According to ‘International Journal of Advanced Research and Publications’, only 30% of healthcare is provided by public sector whereas 70% is served by the private sector. What a shame that only 27% of the population benefits from full healthcare which too includes mostly government employees and members of armed forces and the rest of 73% population depends on out of pocket payment. The story of pathetic public transportation sector and lack of social security also reflect a dismal situation of the state disconnectivity from weaker segments of society.
Above everything else, the most shocking truth is that only the rich and powerful enjoy the fruits of liberty and rest of the majority is systematically and technically under slavery. Apart from a negligible percentage or rare cases, the law-making forces are the elite powers belonging to feudalist class or ultra-rich business entrepreneurs sitting in the parliament. The big government organizational heads are paid in millions, the higher hierarchy in bureaucracy and armed forces are paid handsomely. Just imagine that the education minister who heads the education system gets his children educated in private institutions.
All the ministers and almost all high profile and mediocre government officials from all departments get their children admitted in private institutions. Most of them enjoy the perks of sending their children abroad for higher education that too with the pleasures of government money. Same is the case with healthcare system where government officials and their families never get admitted, if sick, they all are privileged to be entertained in costly private hospitals.
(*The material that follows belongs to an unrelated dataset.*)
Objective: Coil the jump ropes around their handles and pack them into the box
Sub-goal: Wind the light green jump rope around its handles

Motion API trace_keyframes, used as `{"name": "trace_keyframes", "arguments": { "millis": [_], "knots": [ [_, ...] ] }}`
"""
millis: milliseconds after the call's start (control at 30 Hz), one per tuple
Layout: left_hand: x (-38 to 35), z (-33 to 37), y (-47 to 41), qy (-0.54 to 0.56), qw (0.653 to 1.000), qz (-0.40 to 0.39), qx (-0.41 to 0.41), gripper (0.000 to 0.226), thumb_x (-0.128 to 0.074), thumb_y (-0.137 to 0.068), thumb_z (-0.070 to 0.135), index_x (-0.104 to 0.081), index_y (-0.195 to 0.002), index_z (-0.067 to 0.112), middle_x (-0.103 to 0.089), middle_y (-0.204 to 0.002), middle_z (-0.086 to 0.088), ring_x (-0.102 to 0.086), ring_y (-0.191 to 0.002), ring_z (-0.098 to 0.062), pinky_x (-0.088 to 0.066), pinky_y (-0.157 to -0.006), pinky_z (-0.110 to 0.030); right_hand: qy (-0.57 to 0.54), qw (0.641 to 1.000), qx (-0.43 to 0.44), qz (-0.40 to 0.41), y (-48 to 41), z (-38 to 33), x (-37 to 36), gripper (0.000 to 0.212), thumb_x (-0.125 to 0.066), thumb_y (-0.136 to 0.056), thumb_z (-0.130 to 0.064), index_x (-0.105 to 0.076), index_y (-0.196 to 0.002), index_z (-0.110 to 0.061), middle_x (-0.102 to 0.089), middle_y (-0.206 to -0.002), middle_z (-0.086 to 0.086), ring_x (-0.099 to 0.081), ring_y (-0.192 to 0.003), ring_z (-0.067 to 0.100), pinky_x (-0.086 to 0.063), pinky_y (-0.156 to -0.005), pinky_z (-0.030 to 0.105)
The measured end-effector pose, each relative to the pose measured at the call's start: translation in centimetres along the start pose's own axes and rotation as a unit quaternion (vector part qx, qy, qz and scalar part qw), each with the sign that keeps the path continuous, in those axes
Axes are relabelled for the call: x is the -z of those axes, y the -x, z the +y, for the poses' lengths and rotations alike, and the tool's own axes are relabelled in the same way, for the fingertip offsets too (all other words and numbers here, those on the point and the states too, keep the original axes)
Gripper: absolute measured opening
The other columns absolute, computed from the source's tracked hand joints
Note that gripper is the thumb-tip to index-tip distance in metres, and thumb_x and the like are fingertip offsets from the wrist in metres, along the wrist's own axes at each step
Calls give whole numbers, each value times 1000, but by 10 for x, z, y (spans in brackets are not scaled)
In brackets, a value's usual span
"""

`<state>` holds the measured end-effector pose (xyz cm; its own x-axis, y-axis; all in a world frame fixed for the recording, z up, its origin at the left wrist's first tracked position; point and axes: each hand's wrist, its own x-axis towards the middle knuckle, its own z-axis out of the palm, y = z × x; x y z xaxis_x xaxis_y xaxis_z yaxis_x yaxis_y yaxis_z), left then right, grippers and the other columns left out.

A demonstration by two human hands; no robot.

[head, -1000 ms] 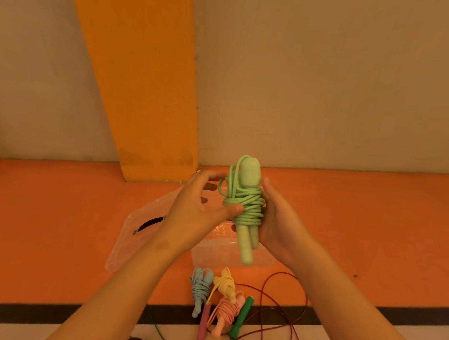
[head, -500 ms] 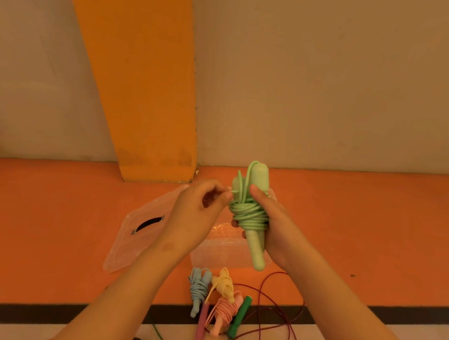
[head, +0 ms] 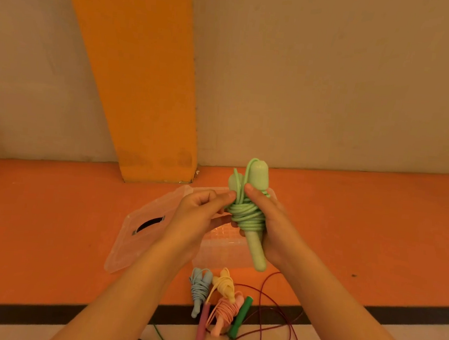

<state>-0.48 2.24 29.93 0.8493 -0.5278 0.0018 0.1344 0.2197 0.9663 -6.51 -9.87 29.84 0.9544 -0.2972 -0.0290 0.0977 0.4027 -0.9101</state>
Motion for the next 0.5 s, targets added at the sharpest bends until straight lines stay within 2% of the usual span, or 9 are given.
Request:
{"name": "trace_keyframes", "arguments": {
  "millis": [133, 200, 267, 367, 433, 500],
  "knots": [
    [0, -1, -5, 15, 1000, -12, 21, 36, -61, -87, 5, -41, -57, 10, -62, -60, -2, -65, -60, -11, -55, -62, -22, -11, 1000, -13, 14, -1, 3, 1, 17, -64, -73, -39, -73, -61, -31, -60, -70, 6, -54, -55, 19, -41, -43, 23],
    [0, -1, -5, 32, 999, -15, 24, 37, -61, -85, 4, -42, -55, 10, -65, -61, -4, -66, -59, -13, -56, -64, -22, -20, 999, -25, 20, -3, 5, 3, 18, -65, -72, -41, -73, -67, -26, -60, -70, 6, -55, -54, 18, -42, -42, 23],
    [0, 0, -4, 38, 999, -21, 16, 35, -64, -82, 6, -44, -54, 11, -67, -68, -7, -67, -64, -16, -56, -66, -23, -22, 999, -28, 19, -4, 6, 5, 28, -66, -72, -42, -70, -81, -16, -60, -69, 7, -56, -53, 17, -42, -42, 23],
    [1, -3, -3, 10, 1000, -17, -16, 30, -66, -81, 8, -44, -60, 7, -68, -74, -10, -69, -69, -18, -57, -68, -25, 10, 1000, -19, 0, -5, 2, 9, 33, -65, -73, -40, -66, -88, -11, -59, -68, 7, -56, -53, 18, -42, -43, 24],
    [-1, -8, -4, -35, 998, 15, -51, 25, -65, -85, 5, -47, -67, 5, -66, -77, -14, -68, -69, -18, -57, -67, -27, 27, 999, -25, -18, -5, 1, 10, 28, -64, -74, -39, -66, -87, -14, -61, -69, 7, -56, -54, 18, -42, -44, 24],
    [-3, -12, -4, -49, 995, 36, -79, 16, -66, -85, 2, -52, -78, 4, -69, -80, -9, -68, -73, -18, -58, -66, -29, 21, 999, -27, -22, -7, 2, 12, 25, -62, -74, -37, -65, -89, -17, -63, -73, 7, -58, -59, 19, -45, -45, 24]
  ]
}}
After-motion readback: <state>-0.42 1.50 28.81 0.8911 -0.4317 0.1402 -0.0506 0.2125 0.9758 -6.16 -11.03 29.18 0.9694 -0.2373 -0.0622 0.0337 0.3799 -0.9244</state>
The multimillion question is why state as an institution has been labelled sacred and is almost equally revered by the whole world, and of course it should be taken so, but only subject to the purpose for which it was created, i.e. for the provision of fundamental rights promised by the constitution in practical terms. There is a dire need in our society to revisit our social contract in a manner that it lays out a practical mechanism for ensuring equal rights and it should be very clear in its nature to serve the interests of all its citizens. It must be binding according to the renewed social contract that the government officials would compulsorily get their children educated in government institutions only, they would only get treated in government hospitals and travel in government owned transport unless otherwise inevitable.
The new social contract must also envisage the possibility of a mechanism through which it would be prohibited for the government officials, especially the political elite, bureaucracy and security division to get foreign citizenship except in inevitable circumstances. The hiring of civil servants through competitive exams must be based on the expertise of applicants in their relevant degree certification. The feudal elite and ultra-rich business entrepreneurs must be abandoned to become a member of parliament. In short, the long standing and deep-rooted problems like corruption, poverty, the widening class gap, political instability, and economic degradation can only be reformed if the social contract is renewed with more practical measures suitable for our society.